Filed under: Catholic Doctrine — Fr. John Larson @ 6:12 pm

Why didn’t somebody tell me?

Well, somebody has now, and I have discovered a rather important find in the world of books on the Spiritual Life. In fact, it’s such a classic that the whole thing is out on the Internet:

The Three Ages of the Interior Life by Reginald Garrigou-Lagrange, O.P.

Now, the title is not all that catchy, and some other things I’ve read by Fr. Garrigou-Lagrange are not necessarily the most exciting. Here, however, he is in his element, and this is incredibly useful reading.

He starts with something very simple:

I. The One Thing Necessary

As everyone can easily understand, the interior life is an elevated form of intimate conversation which everyone has with himself as soon as he is alone, even in the tumult of a great city. From the moment he ceases to converse with his fellow men, man converses interiorly with himself about what preoccupies him most. This conversation varies greatly according to the different ages of life; that of an old man is not that of a youth.
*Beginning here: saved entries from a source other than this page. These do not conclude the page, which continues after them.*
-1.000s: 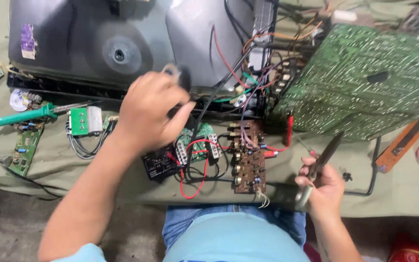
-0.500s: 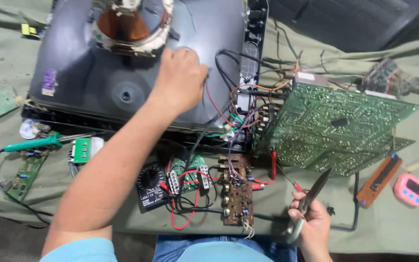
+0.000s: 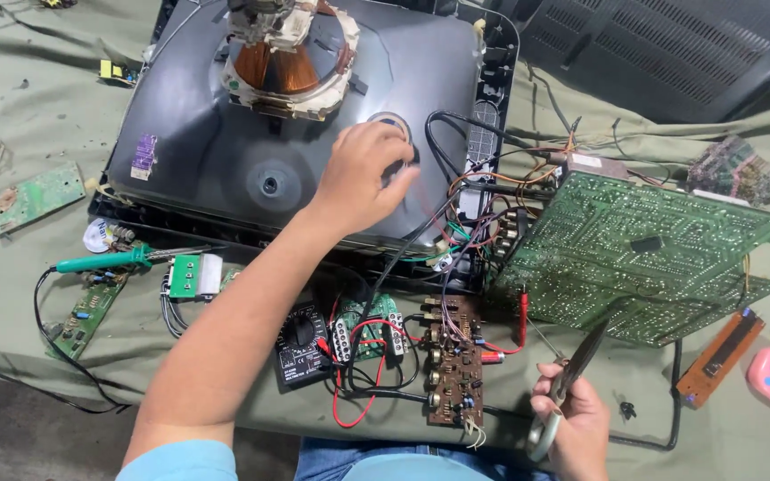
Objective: The person uses scissors to cut a piece of electrical tape, then wraps the tape around a bundle of wires connected to a circuit board. They then use a multimeter to test the connections on the circuit board.
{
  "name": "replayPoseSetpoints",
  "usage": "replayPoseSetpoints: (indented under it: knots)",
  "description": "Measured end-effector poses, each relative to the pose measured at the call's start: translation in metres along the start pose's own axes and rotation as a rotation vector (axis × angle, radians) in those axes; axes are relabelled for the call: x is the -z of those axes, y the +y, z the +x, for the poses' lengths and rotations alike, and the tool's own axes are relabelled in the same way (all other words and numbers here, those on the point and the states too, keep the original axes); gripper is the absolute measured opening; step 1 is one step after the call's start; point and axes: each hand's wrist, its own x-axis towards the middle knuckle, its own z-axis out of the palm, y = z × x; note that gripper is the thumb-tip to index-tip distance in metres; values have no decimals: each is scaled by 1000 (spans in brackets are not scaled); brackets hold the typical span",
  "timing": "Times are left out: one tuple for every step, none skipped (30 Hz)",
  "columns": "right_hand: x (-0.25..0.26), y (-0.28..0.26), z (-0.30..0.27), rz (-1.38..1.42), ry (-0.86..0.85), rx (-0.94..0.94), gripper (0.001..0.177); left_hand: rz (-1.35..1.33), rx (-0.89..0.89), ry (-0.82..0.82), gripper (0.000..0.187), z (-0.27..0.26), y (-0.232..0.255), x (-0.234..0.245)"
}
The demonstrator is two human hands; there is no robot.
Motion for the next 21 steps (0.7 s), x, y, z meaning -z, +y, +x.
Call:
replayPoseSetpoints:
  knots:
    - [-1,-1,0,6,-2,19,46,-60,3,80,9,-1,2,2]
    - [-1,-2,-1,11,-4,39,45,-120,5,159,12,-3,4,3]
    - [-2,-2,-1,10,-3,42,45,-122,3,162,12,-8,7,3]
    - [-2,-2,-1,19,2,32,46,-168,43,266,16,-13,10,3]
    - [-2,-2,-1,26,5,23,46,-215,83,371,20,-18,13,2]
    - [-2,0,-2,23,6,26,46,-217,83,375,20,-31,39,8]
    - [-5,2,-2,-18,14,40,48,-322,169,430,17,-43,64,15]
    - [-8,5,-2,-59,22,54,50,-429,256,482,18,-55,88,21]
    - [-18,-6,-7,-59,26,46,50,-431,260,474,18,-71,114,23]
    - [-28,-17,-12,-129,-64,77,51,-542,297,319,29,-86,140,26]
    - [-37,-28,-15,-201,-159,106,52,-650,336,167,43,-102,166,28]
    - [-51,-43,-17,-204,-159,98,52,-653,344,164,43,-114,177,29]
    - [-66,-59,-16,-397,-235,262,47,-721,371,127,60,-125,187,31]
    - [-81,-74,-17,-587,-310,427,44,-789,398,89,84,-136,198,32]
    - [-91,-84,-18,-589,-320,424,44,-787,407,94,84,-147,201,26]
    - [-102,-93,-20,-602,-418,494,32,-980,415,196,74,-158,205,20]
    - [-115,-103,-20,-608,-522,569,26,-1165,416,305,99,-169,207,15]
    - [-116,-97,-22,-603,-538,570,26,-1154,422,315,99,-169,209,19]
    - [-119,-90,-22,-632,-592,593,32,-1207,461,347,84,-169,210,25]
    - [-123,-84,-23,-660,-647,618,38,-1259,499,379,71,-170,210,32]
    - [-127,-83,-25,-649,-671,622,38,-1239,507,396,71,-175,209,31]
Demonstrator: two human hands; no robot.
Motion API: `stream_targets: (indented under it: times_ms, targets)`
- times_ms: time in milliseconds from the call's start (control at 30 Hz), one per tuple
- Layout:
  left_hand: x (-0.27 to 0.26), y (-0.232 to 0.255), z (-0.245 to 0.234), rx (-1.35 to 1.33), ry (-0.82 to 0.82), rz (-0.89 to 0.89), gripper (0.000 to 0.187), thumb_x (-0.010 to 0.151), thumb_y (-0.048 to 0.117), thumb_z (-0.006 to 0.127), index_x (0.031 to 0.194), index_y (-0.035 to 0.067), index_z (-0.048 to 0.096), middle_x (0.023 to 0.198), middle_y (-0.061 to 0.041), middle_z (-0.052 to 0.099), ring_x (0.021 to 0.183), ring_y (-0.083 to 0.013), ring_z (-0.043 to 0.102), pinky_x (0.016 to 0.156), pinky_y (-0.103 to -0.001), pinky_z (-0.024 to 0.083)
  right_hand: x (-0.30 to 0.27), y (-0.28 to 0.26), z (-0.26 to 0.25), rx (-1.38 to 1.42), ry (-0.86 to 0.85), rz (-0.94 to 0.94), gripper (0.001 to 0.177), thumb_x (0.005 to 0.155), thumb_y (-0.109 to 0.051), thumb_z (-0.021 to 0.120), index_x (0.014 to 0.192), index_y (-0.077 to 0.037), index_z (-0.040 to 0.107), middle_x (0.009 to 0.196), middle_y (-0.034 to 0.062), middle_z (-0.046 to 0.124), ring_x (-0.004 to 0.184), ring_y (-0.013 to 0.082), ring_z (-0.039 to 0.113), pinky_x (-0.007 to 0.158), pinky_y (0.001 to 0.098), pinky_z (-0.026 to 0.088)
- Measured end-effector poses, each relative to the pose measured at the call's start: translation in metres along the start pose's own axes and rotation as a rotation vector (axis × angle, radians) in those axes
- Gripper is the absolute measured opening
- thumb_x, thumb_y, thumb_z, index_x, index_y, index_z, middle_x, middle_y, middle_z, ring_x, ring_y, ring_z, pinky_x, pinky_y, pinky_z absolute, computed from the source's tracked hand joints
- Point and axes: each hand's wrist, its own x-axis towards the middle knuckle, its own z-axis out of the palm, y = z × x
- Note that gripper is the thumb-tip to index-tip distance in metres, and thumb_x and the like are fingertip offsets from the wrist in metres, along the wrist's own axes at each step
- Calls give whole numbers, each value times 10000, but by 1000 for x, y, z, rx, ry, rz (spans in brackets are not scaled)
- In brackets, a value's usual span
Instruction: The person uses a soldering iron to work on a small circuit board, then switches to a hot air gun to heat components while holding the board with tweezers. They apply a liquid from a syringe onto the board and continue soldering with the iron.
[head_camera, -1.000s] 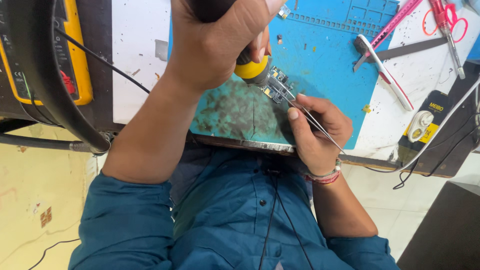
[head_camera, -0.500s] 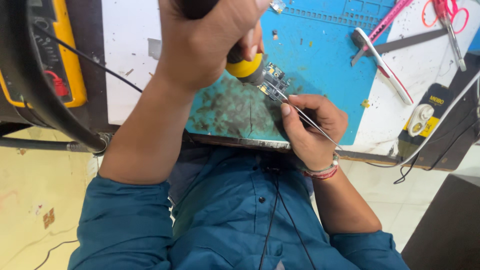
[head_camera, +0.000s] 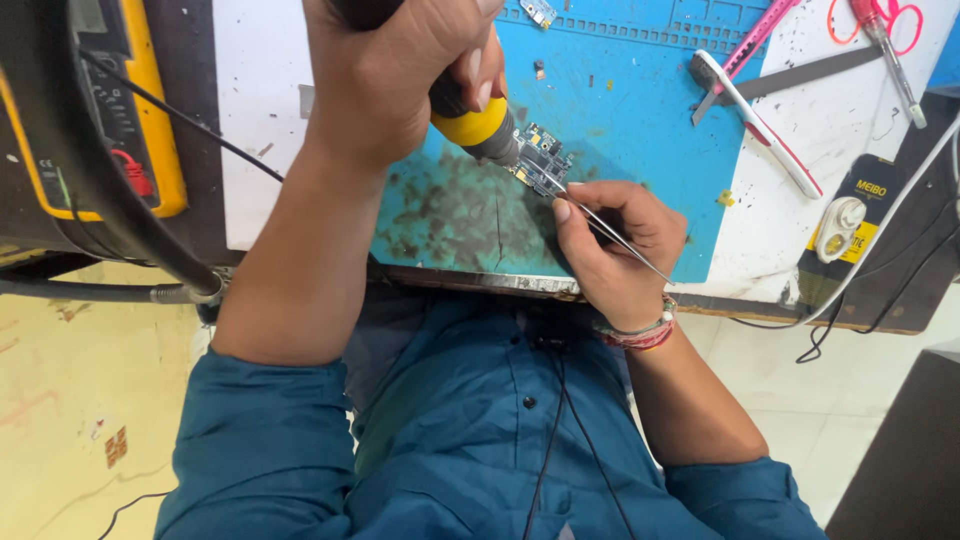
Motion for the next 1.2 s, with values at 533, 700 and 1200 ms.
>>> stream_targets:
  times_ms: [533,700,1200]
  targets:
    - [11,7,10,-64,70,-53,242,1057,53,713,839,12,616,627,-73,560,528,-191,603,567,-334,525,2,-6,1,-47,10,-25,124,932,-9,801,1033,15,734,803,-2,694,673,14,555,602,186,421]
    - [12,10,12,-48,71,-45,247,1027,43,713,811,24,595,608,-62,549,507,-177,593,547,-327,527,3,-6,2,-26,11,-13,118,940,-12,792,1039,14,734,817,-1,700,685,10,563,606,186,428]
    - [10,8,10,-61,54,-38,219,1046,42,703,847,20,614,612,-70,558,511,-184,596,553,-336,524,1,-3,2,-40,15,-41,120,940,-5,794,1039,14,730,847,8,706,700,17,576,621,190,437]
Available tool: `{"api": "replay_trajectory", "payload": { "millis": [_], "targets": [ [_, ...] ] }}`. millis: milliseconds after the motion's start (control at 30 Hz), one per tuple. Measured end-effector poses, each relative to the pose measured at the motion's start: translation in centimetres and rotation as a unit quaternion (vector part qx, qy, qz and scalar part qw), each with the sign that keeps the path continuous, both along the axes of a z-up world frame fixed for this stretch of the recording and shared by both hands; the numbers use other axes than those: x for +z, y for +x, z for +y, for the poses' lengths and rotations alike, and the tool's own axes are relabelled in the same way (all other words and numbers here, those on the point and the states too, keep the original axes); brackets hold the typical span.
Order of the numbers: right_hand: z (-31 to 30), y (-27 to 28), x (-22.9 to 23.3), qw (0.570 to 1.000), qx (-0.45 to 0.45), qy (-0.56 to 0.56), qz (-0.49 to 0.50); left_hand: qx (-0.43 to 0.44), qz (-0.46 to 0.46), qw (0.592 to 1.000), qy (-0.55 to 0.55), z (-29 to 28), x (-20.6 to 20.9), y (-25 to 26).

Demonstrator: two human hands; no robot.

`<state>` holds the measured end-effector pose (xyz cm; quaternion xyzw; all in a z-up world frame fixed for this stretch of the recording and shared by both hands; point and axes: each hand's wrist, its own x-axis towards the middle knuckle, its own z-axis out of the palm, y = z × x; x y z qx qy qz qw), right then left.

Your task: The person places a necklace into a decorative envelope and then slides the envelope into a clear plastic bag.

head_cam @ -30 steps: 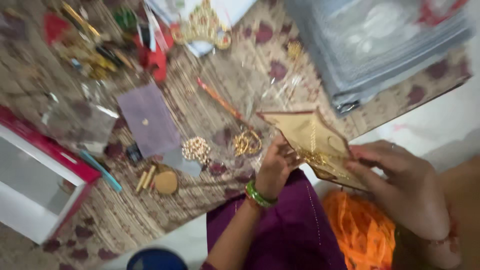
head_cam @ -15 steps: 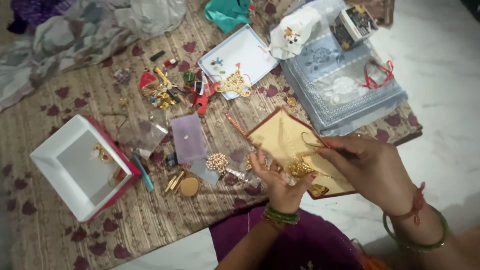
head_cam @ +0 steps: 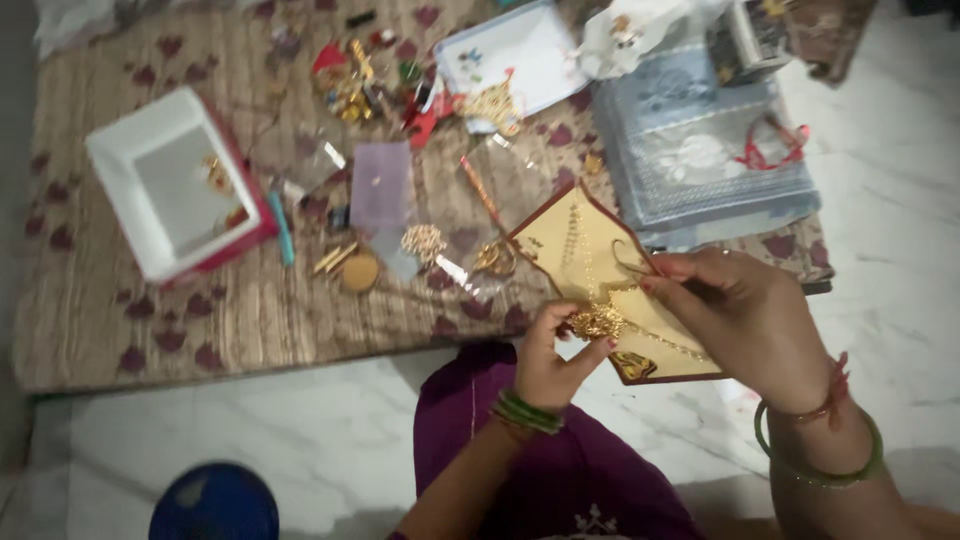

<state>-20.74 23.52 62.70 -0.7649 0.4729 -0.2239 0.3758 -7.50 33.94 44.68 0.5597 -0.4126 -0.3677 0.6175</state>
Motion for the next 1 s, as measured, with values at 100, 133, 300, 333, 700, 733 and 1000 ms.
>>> {"api": "replay_trajectory", "payload": {
  "millis": [100, 133, 300, 333, 700, 733, 1000],
  "targets": [
    [1.0, -0.6, -0.6, 0.999, 0.031, 0.021, -0.014, -0.094, 0.158, 0.982, -0.040, 3.1, -1.8, 0.5],
    [1.4, -0.5, -0.7, 0.999, 0.045, 0.019, -0.006, -0.086, 0.141, 0.986, -0.032, 4.3, -2.0, 0.7],
    [3.1, 0.7, -1.3, 0.996, 0.075, 0.042, -0.007, -0.069, 0.199, 0.977, -0.042, 8.2, -1.6, 2.2],
    [3.5, 1.2, -1.6, 0.994, 0.088, 0.046, -0.035, -0.077, 0.234, 0.968, -0.056, 8.8, -1.5, 2.5],
    [10.2, 8.8, 0.6, 0.989, 0.137, -0.058, 0.020, -0.123, 0.437, 0.885, -0.098, 15.7, -2.7, 8.4],
    [10.8, 9.8, 0.8, 0.988, 0.143, -0.053, 0.014, -0.114, 0.414, 0.897, -0.109, 16.3, -2.8, 9.2],
    [15.3, 17.0, 0.2, 0.985, 0.171, 0.002, -0.009, 0.027, 0.357, 0.933, -0.044, 21.7, -5.5, 14.9]
  ]
}}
It also varies greatly according as a man is good or bad.

So that’s what the interior life is. But, it can change into something different…

The interior life of a just man who tends toward God and who already lives by Him is indeed the one thing necessary. To be a saint, neither intellectual culture nor great exterior activity is a requisite; it suffices that we live profoundly by God. This truth is evident in the saints of the early Church; several of those saints were poor people, even slaves. It is evident also in St. Francis, St. Benedict Joseph Labre, in the Cure of Ars, and many others. They all had a deep understanding of these words of our Savior: “For what doth it profit a man, if he gain the whole world, and suffer the loss of his own soul?” If people sacrifice so many things to save the life of the body, which must ultimately die, what should we not sacrifice to save the life of our soul, which is to last forever?

This is just the beginning, but one thing is clear. The Interior Life makes all the difference.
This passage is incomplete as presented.